Hack Coworking

Hack Coworking

Workplace Adaptation: 2020 and Beyond 

COVID-19 suddenly transformed homes into offices as restrictions on movement were enforced with nationwide lockdowns and community quarantines. This global impact has made organizations worldwide relook at their workplaces and prepare towards a post-pandemic future.

An interview with Sombat Ngamchalermsak, Co-Founder & Director at Paperspace Asia, gives us a glimpse into Workplace Adaptation: 2020 and Beyond. Paperspace Asia is a collective of experienced strategists, designers, and change activists based in Singapore, Bangkok and Manila with expertise in workplace strategy, design, and change management.

An Evolution of Workspaces

Examining the history of workspaces, Sombat noted that such a common place for work began during the first industrial revolution, which happened between 1760-1840. This was the time when more factories were being built as people were hired for assembly lines and businesses needed more workers. The dingy environment of factories meant little sunlight for the workers and much smoke pollution at the workplace. 

Eventually, the number of white-collar jobs grew. This led to the concept of people “working at the office” – dedicated hours in one building. By 1937, the open plan office design was created.

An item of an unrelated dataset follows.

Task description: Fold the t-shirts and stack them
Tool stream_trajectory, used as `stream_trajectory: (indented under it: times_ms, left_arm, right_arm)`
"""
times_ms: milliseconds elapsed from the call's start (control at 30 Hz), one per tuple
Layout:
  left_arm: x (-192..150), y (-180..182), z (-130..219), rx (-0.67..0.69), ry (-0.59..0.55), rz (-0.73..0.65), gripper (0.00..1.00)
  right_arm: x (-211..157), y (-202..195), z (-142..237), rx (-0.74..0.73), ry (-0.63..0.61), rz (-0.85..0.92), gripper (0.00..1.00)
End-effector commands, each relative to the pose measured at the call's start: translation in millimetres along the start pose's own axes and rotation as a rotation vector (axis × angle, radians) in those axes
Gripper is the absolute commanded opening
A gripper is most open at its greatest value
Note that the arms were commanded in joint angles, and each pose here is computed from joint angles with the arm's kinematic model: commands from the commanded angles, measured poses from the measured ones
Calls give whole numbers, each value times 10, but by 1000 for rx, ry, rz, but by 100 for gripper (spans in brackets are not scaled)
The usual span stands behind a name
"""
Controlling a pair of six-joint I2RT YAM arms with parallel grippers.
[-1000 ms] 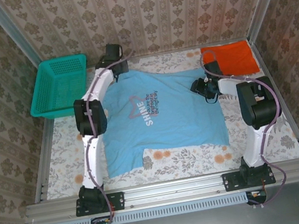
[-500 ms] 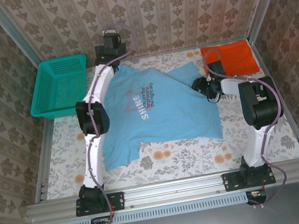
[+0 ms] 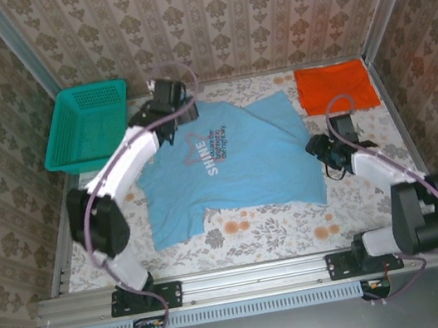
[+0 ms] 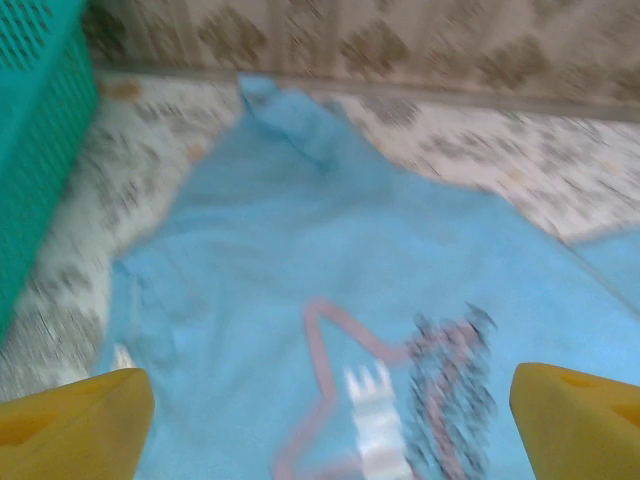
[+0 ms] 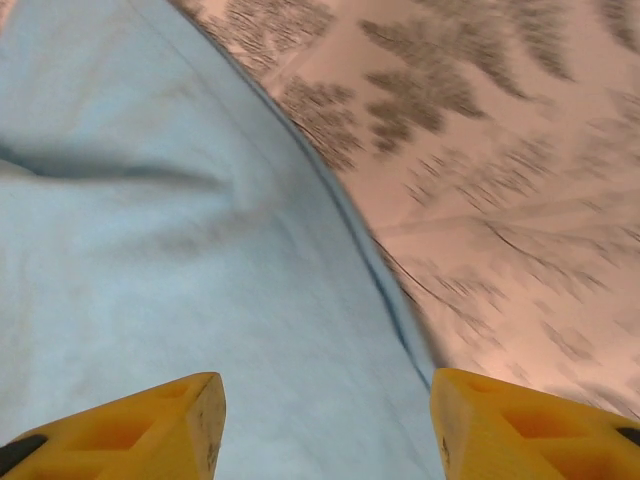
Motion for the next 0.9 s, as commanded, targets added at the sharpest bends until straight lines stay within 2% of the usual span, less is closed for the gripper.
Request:
stream_trajectory:
  times_ms: [0, 133, 233, 333, 433, 567, 633, 700, 767, 867]
  left_arm:
    - [-649, 43, 232, 28, 116, 45, 88]
    - [-1475, 393, 635, 72, 283, 50, 73]
    - [-2023, 599, 878, 70, 385, 54, 70]
    - [-2398, 808, 1075, 96, 430, 80, 69]
    - [-2633, 966, 1210, 95, 443, 155, 67]
    - [-2770, 1174, 1332, 163, 416, 221, 65]
    - [-2835, 1176, 1309, 168, 434, 290, 61]
    - [-2907, 1155, 1273, 175, 485, 374, 60]
    - [-2947, 1135, 1248, 180, 553, 432, 58]
    - [-3058, 1096, 1259, 166, 716, 539, 52]
  right_arm:
    - [-169, -344, 270, -125, -6, 0, 56]
    - [-403, -478, 505, -81, 61, 50, 53]
    - [-607, -580, 580, -109, 145, 84, 51]
    - [-745, -678, 562, -124, 178, 104, 51]
    - [-830, -724, 520, -122, 207, 107, 51]
    - [-879, -698, 450, -119, 250, 120, 51]
    - [-892, -686, 427, -138, 284, 112, 51]
    - [-934, -657, 422, -129, 331, 92, 51]
    - [-904, -664, 456, -167, 328, 70, 52]
    - [-948, -551, 468, -94, 386, -14, 53]
Point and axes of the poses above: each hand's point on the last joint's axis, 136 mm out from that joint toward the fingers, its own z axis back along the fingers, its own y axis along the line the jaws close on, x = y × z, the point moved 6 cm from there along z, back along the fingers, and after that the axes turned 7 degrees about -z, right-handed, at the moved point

It made use of large open spaces in order to improve employee collaboration. The staff worked on the lower floors while the managers were on the higher floors, revealing hierarchy and power distance in a professional environment. 

Burolandschaft, or office landscape, was introduced in 1960. This concept originated in Germany. Managers had the same office levels as their staff instead of being on a higher floor. Departments were created and uniform rows of desks were removed.

The modern office was introduced in the 1990’s. Dividing walls were taken down and employees worked in open space environments. Sombat emphasized here that “the office suddenly became the branding element of corporations.” Your identity as an organization was reflected through your office space.   

The hybrid workplace came about in the year 2000. This concept is a blend of different kinds of workplaces into a hybrid form. This design synthesizes all the best trends in workplace design so far. 

The impact of COVID-19 on workplaces 

To cope with a health pandemic in 2020, companies were forced to implement remote/ working from home to comply with government mandates.  With the accelerated adoption of remote working, new perspectives and realities emerged, prompting questions around continued investment in real-estate and offices. 

The Three-Phase Map

When asked what workspaces in 2021 could look like, Sombat thinks that there should be current mechanisms to help bring the current workplace philosophies into the new normal.  Paperspace Asia uses a three-phase approach to support organizations moving forward: 

Phase 1: Short-term

This is about moving employees back to the workplace. A review should be done to evaluate the organization’s experience in remote working. Besides hearing the employee voice, human resource departments should conduct surveys as to how their employees feel and their readiness for change. 

Phase 2: Mid-term

In this stage, analysing longer-term goals and optimization is key. Companies should dedicate at least six months to a year to figure out which strategies to implement. New behavior and culture should be defined in the long run.  

Phase 3: Long-term

The last phase is all about embracing new purposes and work practices at the workplace. A Change programme needs to be developed and implemented for a seamless transition, and to ensure that all teething issues are addressed timely as employees settle into their new ways of working. 

Conclusion

It has been said that there are always two sides to a crisis: an opportunity and a threat. For Sombat, COVID-19 is definitely an opportunity that opens the door for companies to re-invent the workplace. Noting that experimentation is paramount when adapting to this crisis, Sombat believes that maximizing coworking spaces could be a step in the right direction.